Property Name | Data Type | Requirement | Description | Examples |
---|---|---|---|---|
SessionTimeout | integer | optional | timeout of the session for failover in seconds | 120 (default: 300) |
Heartbeat | integer | optional | interval in sec to check sessions | 30 (default: 60) |
CacheTimeout | integer | optional | timeout in sec for the cache to be disfragmented | 3600 (default: 0) |
CacheThreshold | integer | optional | threshold for the cache to be disfragmented | 200000 (default: 0) |
The distinguish operation is executed via the pre-defined rulesets. Therefore, the configuration of the rulesets is critical to the operations of DistinguishNode. Here are complete properties of rulesets for DistinguishNode.
Property Name | Data Type | Requirement | Description | Examples |
---|---|---|---|---|
Name | alphanumeric with no spaces | mandatory | name of the ruleset | event |
RuleType | string | optional | type of the ruleset | cache |
KeyTemplate | string | optional | template for the unique key | ##site## |
KeySubstitution | string | optional | text subsctitution for the unique key | s/^0// |
VersionTemplate | string | optional | template for the version | ##JMSTimestamp## |
TimePattern | string | optional | time patterh to parse the version | yyyy-MM-dd HH:mm:ss.SSS |
PreferredOutLink | alphanumeric with no spaces | mandatory for bypass only | name of the preferred outlink | bypass |
FormatterArgument | list | optional | list of post format operations | see example |
JMSPropertyGroup | list | optional | list of pattern groups on properties to select messages | see example |
XJMSPropertyGroup | list | optional | list of pattern groups on properties to exclude messages | see example |
PatternGroup | list | optional | list of pattern groups on body to select messages | see example |
XPatternGroup | list | optional | list of pattern groups on body to exclude messages | see example |
StringProperty | map | optional | for setting the user properties on the messages | see example |
{ ... "Ruleset": [{ "Name": "bypass", "PreferredOutLink": "BYPASS", "JMSPropertyGroup": [{ "JMSType": "^score$" }] }], ... }where it sends the messages to the outlink of BYPASS without processing them.

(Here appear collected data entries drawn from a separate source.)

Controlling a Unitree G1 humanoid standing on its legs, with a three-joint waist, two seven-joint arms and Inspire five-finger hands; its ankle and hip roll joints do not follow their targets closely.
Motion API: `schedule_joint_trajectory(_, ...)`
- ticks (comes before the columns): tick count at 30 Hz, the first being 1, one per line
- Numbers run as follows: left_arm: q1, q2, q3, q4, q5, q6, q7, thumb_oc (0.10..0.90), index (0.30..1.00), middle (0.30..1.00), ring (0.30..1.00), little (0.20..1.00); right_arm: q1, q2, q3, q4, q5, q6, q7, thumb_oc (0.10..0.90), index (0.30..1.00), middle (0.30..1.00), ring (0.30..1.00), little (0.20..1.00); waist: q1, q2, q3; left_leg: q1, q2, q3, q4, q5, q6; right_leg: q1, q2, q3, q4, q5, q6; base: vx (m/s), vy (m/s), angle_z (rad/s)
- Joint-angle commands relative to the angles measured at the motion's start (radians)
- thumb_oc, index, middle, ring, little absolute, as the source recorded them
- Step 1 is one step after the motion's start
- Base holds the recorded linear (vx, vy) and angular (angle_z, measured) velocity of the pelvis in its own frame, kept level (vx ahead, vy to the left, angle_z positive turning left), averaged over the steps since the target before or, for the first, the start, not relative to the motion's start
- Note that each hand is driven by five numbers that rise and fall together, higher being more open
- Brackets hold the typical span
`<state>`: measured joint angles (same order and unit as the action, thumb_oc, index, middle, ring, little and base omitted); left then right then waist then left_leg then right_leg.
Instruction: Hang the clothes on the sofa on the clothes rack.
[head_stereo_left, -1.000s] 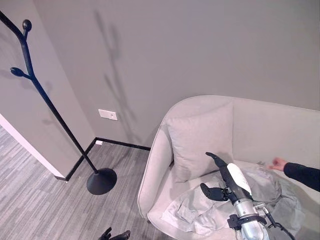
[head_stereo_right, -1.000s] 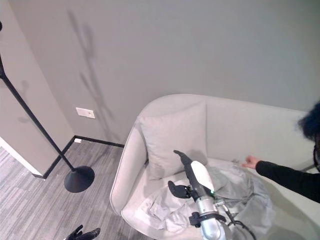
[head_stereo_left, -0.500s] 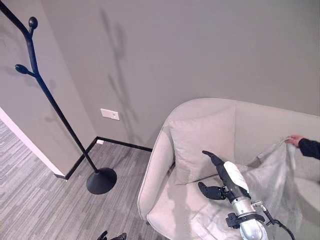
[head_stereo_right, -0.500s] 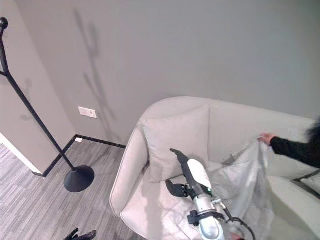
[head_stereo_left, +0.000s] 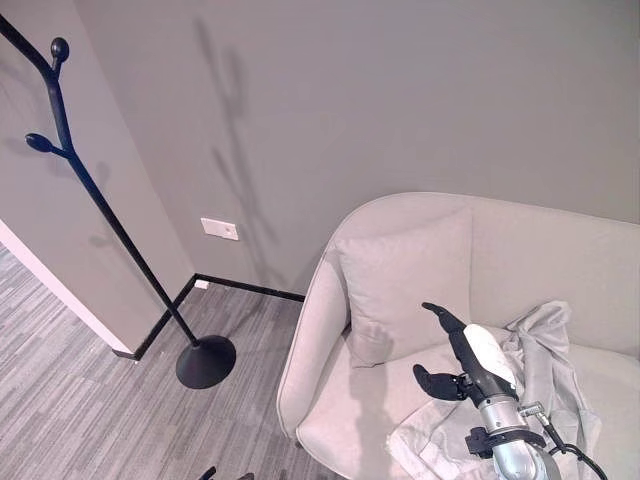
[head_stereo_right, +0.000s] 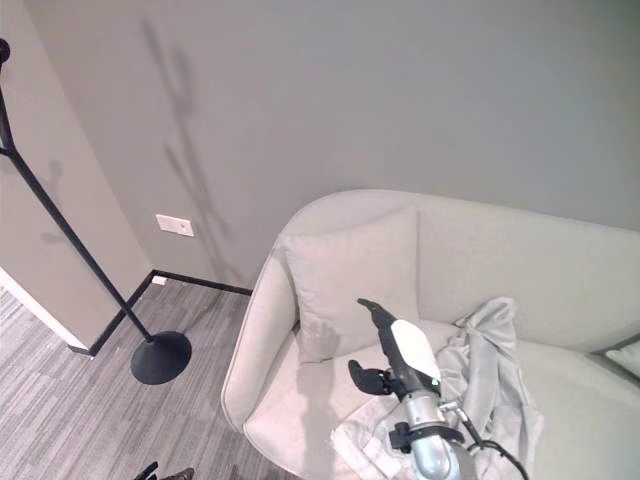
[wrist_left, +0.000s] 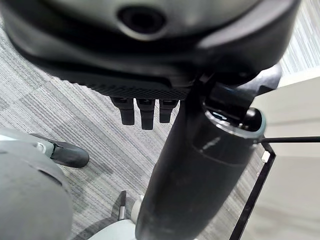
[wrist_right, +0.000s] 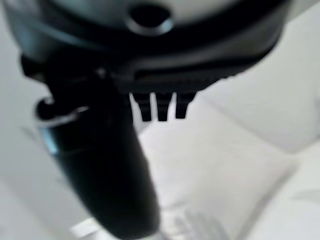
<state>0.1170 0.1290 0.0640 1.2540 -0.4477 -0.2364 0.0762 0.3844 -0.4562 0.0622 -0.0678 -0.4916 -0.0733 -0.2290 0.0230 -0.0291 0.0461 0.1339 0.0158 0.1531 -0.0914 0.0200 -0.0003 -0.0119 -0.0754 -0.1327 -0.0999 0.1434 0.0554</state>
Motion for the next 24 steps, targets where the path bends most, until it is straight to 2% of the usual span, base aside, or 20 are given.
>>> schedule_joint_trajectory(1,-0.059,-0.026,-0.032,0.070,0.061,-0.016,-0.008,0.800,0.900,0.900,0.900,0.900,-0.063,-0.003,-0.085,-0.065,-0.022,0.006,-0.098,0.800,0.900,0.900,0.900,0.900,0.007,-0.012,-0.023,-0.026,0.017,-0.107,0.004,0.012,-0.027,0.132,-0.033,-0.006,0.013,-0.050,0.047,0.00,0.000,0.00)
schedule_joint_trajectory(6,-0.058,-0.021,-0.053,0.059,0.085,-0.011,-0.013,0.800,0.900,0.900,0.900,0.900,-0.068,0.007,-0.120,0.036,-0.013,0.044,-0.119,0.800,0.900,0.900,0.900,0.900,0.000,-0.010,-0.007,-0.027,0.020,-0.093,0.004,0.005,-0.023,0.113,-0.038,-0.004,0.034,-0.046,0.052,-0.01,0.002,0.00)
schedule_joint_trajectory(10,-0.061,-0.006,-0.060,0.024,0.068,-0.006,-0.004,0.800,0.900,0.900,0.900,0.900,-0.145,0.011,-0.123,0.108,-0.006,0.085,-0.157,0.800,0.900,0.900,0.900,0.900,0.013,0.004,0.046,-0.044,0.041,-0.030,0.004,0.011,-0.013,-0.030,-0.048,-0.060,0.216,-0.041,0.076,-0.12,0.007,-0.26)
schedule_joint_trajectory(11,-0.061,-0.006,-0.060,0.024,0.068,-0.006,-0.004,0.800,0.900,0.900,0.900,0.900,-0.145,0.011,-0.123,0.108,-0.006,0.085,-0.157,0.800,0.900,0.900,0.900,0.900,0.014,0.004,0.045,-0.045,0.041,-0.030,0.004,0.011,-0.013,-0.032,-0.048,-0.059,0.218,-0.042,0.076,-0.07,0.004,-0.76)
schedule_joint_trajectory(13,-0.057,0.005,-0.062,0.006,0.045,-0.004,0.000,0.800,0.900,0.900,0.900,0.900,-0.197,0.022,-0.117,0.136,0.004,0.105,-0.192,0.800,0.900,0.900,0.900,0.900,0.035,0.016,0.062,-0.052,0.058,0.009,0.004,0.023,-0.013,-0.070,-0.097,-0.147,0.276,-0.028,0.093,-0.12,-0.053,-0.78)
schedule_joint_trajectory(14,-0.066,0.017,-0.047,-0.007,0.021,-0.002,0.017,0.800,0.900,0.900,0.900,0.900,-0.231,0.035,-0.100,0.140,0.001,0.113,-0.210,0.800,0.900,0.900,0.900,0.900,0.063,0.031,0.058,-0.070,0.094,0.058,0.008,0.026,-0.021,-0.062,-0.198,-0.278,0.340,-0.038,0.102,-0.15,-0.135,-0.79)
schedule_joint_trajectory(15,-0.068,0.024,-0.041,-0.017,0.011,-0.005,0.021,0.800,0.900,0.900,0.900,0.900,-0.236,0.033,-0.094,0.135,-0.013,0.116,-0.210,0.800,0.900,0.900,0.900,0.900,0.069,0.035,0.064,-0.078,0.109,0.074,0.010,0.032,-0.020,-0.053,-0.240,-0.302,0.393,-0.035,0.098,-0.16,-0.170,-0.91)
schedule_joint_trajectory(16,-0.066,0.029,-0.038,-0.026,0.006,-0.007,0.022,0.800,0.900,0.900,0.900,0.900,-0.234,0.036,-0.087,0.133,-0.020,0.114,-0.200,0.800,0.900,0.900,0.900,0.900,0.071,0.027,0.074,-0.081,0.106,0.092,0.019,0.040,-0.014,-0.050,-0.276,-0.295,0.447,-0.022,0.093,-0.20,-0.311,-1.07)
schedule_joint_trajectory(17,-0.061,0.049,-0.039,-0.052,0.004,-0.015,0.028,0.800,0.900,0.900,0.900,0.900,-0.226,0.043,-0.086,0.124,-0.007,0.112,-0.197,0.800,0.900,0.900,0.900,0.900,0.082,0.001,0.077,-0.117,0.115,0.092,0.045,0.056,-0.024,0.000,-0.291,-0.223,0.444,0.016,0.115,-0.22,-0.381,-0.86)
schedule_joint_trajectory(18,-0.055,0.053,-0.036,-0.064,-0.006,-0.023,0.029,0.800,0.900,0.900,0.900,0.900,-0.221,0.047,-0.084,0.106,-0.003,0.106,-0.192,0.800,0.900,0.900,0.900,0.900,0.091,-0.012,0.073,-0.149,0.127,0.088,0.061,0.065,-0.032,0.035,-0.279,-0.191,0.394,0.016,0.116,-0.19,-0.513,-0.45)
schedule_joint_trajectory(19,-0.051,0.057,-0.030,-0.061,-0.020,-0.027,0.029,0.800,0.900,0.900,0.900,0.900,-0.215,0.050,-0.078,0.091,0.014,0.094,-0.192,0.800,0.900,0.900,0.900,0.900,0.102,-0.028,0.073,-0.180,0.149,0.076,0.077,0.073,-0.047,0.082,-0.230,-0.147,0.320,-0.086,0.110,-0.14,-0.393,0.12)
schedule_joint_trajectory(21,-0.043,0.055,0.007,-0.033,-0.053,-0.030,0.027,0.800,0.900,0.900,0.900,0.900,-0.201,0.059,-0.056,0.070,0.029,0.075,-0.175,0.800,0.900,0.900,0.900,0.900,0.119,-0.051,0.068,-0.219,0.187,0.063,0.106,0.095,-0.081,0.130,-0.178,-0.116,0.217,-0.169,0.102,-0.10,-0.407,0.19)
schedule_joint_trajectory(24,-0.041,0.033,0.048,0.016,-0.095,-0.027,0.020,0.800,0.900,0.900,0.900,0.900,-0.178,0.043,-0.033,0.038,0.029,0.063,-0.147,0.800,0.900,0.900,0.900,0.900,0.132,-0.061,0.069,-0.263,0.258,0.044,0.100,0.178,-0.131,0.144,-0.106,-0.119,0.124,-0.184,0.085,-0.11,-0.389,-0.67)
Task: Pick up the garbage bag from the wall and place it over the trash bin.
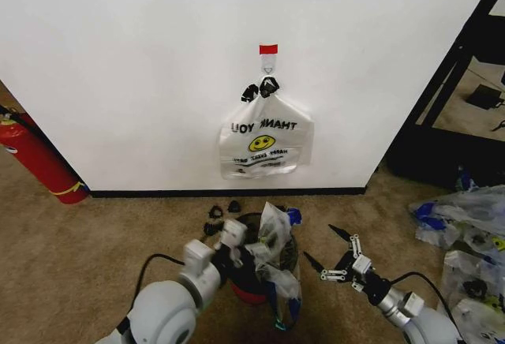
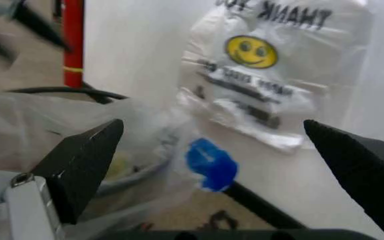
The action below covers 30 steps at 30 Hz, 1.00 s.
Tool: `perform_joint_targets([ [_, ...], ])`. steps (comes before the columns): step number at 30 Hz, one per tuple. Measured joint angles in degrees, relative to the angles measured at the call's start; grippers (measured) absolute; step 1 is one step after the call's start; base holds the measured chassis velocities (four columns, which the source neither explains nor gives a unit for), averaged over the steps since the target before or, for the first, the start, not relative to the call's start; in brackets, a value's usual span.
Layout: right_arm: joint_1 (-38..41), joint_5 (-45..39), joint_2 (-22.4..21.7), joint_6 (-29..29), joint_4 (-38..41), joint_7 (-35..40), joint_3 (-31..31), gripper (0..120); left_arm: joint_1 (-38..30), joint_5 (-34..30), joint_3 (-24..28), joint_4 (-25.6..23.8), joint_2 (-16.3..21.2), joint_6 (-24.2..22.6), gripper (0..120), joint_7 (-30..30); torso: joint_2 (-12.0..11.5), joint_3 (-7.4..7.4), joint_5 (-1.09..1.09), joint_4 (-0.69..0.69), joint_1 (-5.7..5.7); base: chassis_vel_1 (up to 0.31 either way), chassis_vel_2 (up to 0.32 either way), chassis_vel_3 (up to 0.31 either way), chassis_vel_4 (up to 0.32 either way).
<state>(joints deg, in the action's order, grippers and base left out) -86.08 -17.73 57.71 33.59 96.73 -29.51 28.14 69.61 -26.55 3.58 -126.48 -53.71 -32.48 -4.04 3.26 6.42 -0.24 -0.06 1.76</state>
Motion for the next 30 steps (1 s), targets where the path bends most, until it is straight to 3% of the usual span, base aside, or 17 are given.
perform_joint_targets([
  [3,0.3,2.4,0.4,0.0,-0.3,2.5,0.4,100,-2.6,2.2,3.0,2.8,1.0,0.0,100,0.1,0.0,0.0,0.01,0.02,0.0,0.0,0.0,0.0,0.0],
  [7,0.8,6.0,1.0,-0.6,-0.9,12.0,-0.5,100,-7.8,6.4,7.1,7.3,0.4,0.3,100,-0.2,0.0,0.0,0.01,0.0,0.0,0.0,0.0,0.0,0.0],
  [13,0.7,6.3,1.3,-0.8,-0.9,12.8,-0.8,100,-10.6,9.9,10.0,9.3,-0.1,0.1,95,-1.3,0.0,0.0,0.01,0.0,0.0,0.0,0.0,0.0,0.0],
  [24,2.7,6.4,1.9,-1.3,-1.3,11.9,-1.7,100,-13.3,6.9,11.9,11.0,-1.1,0.7,56,-3.3,0.0,0.01,0.01,0.0,0.0,0.0,0.0,0.0,0.0],
  [30,4.1,5.0,1.8,-1.4,-3.3,6.9,-3.1,100,-12.6,3.1,9.1,11.6,-2.1,3.6,31,-6.5,0.0,0.0,0.01,0.0,0.0,0.0,0.0,0.0,0.0],
])
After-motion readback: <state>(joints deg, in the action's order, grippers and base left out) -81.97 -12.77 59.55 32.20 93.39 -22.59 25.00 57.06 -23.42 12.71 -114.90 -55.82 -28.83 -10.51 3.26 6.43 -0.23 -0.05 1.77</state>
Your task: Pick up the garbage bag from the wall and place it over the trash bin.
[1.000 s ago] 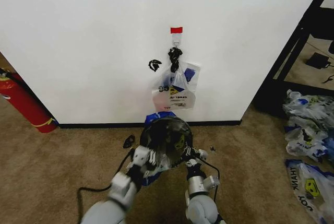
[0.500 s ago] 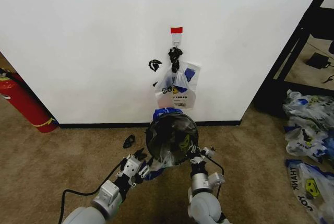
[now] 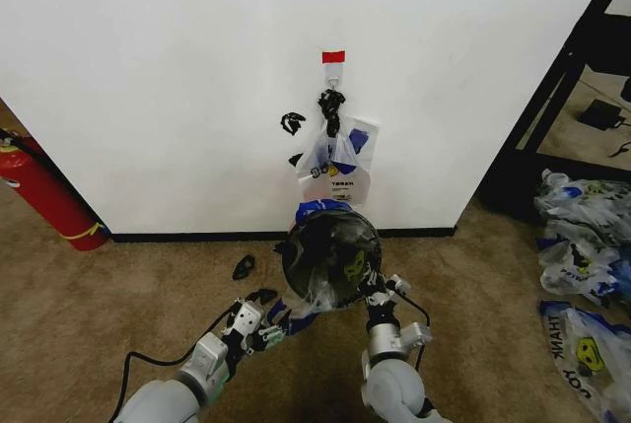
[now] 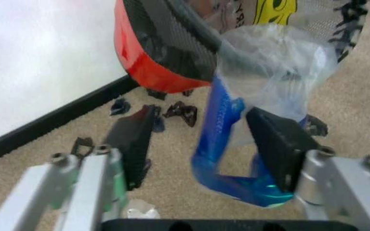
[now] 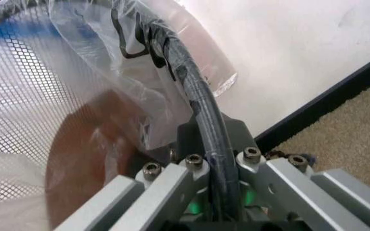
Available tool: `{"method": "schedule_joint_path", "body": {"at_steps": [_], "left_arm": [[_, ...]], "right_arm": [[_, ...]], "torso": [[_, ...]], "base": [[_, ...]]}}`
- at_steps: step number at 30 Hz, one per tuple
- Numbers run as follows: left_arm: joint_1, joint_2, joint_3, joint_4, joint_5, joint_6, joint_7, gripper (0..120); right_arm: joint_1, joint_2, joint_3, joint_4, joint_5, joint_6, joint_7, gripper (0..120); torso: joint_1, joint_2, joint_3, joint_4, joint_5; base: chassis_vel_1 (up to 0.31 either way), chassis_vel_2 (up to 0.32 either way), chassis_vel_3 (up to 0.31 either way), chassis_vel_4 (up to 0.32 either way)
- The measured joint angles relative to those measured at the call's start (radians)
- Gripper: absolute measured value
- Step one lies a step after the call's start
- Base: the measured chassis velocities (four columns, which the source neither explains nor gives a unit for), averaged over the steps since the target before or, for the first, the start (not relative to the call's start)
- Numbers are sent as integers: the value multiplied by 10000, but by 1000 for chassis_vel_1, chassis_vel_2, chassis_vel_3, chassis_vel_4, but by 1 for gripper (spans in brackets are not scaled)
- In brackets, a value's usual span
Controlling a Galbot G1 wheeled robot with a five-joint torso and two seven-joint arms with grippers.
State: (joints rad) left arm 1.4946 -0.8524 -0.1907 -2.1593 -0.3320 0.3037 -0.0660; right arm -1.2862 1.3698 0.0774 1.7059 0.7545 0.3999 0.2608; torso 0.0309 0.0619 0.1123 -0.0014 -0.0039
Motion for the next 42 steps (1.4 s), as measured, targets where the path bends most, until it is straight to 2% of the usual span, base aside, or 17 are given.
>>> {"method": "schedule_joint_path", "body": {"at_steps": [5,7,15,21,30,33,36,37,42], "left_arm": [[-104,-37,71,61,-235,-94,5,32],[-114,-39,82,92,-235,-163,6,29],[-133,-58,42,359,-28,-606,46,0],[-315,-299,-10,1255,884,-825,-779,0],[-389,-599,65,1800,1547,-1354,-1139,0],[-514,-840,150,2141,1777,-1932,-1156,0],[-685,-1116,232,2626,1844,-2911,-1139,0],[-685,-1116,232,2626,1844,-2911,-1139,0],[-807,-1292,244,3158,1865,-4159,-682,0]], "right_arm": [[26,16,-11,-30,-10,-28,-12,0],[26,17,-12,-38,-15,-29,-13,0],[9,54,-3,-94,-14,-49,-23,0],[-138,92,-46,267,390,-269,201,0],[-406,-29,-213,1090,759,-1066,1227,0],[-501,-87,-287,1349,916,-1365,1424,0],[-584,-133,-320,1541,1102,-1809,1617,0],[-584,-133,-320,1541,1102,-1809,1617,0],[-662,-180,-386,1627,1160,-2083,1669,0]], "torso": [[0,0,0,0,0],[0,0,0,0,0],[0,0,0,0,0],[0,0,0,0,0],[0,0,0,0,0],[0,0,0,0,0],[0,0,0,0,0],[0,0,0,0,0],[0,0,-1,0,1]], "base": [[0,0,0,0],[0,0,0,0],[0,0,0,0],[0,0,0,0],[0,0,0,0],[0,0,0,0],[0,0,0,0],[0,0,0,0],[0,0,0,0]]}}
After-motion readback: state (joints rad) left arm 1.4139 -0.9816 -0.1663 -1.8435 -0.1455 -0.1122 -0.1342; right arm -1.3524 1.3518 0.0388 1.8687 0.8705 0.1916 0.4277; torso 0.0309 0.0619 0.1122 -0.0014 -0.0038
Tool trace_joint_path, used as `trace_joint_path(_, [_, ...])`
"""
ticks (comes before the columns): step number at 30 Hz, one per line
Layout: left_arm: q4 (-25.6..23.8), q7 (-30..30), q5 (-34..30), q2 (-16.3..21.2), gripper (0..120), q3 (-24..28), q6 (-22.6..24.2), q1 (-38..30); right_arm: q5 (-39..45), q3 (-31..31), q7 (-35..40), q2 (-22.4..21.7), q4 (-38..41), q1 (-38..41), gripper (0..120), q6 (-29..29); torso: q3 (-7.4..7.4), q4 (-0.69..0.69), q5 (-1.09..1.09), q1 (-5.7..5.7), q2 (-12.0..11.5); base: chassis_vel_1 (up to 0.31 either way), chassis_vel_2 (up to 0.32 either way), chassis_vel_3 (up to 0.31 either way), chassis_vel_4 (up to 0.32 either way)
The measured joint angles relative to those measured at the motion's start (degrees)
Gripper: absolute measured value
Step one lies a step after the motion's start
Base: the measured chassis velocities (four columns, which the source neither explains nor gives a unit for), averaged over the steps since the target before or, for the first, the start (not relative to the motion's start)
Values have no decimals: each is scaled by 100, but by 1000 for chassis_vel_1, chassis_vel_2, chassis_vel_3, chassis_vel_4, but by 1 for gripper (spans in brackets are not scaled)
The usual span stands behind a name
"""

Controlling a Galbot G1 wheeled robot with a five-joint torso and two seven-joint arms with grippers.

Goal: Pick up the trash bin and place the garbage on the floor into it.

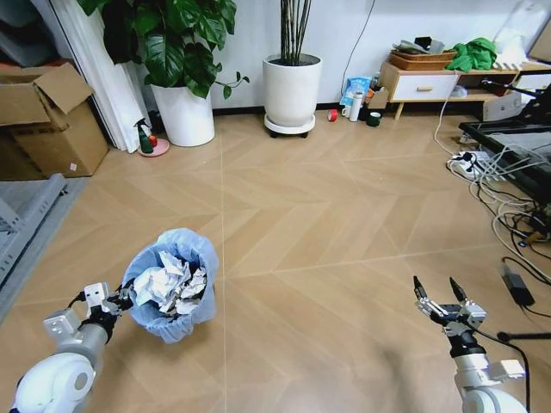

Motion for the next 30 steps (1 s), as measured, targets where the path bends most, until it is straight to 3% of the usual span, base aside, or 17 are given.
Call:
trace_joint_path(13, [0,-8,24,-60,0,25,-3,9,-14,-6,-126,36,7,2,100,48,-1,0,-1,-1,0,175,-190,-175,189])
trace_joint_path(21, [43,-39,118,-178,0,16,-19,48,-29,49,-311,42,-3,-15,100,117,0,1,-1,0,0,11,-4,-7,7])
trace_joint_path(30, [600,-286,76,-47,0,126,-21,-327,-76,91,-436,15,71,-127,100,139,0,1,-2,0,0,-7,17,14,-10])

Here is an example of the distinguish ruleset.
{ ... "Ruleset": [{ "Name": "first_job", "JMSPropertyGroup": [{ "messageType": "8", "timeStamp": "." }], "TimeToLive": "7200", "KeyTemplate": "##guid##/##status##" }], ... }where it extracts the key from the message and checks the key existence in the cache. If no, the message will be routed to the first outlink and the key will be added to the cache. Otherwise, the message is a duplicate. The duplicate messages will be routed to bypass outlink.
Here is an example of the cache ruleset.
{ ... "Ruleset": [{ "Name": "cache_job", "RuleType": "cache", "JMSPropertyGroup": [{ "messageType": "8", "timeStamp": "." }], "TimeToLive": "7200", "KeyTemplate": "##guid##/##status##" }], ... }where it checks the key in the cache and adds it to the cache.
Here is an example of DistinguishNode:
{ "Name": "node_distinct", "ClassName": "org.qbroker.node.DistinguishNode", "Description": "propagate distinct messages", "Operation": "distinguish", "LinkName": "MAS", "Capacity": "32", "DisplayMask": "0", "Debug": "11", "Heartbeat": "300", "SessionTimeout": "1800", "Threshold": "0,50,100", "Ruleset": [{ "Name": "cache_file", "RuleType": "cache", "JMSPropertyGroup": [{ "category": ".", "messageType": "6" }], "TimeToLive": "7200", "KeyTemplate": "##serverIP##/##timeStamp##/##notificationType##/##fileURL##" },{ "Name": "first_file", "JMSPropertyGroup": " "messageType": "6", "timeStamp": "." }], "TimeToLive": "7200", "KeyTemplate": "##serverIP##/##timeStamp##/##notificationType##/##fileURL##" }], "OutLink": ["OMN", "MAS_BACKUP", { "Name": "failure", "Capacity": "128", "Partition": "32,32" },{ "Name": "null", "Capacity": "128", "Partition": "32,32" }] }where the node is on the cache mode. Since the uplink, MAS, has the capacity of 32, the partition of (16, 16) is supposed to be reserved for escalations.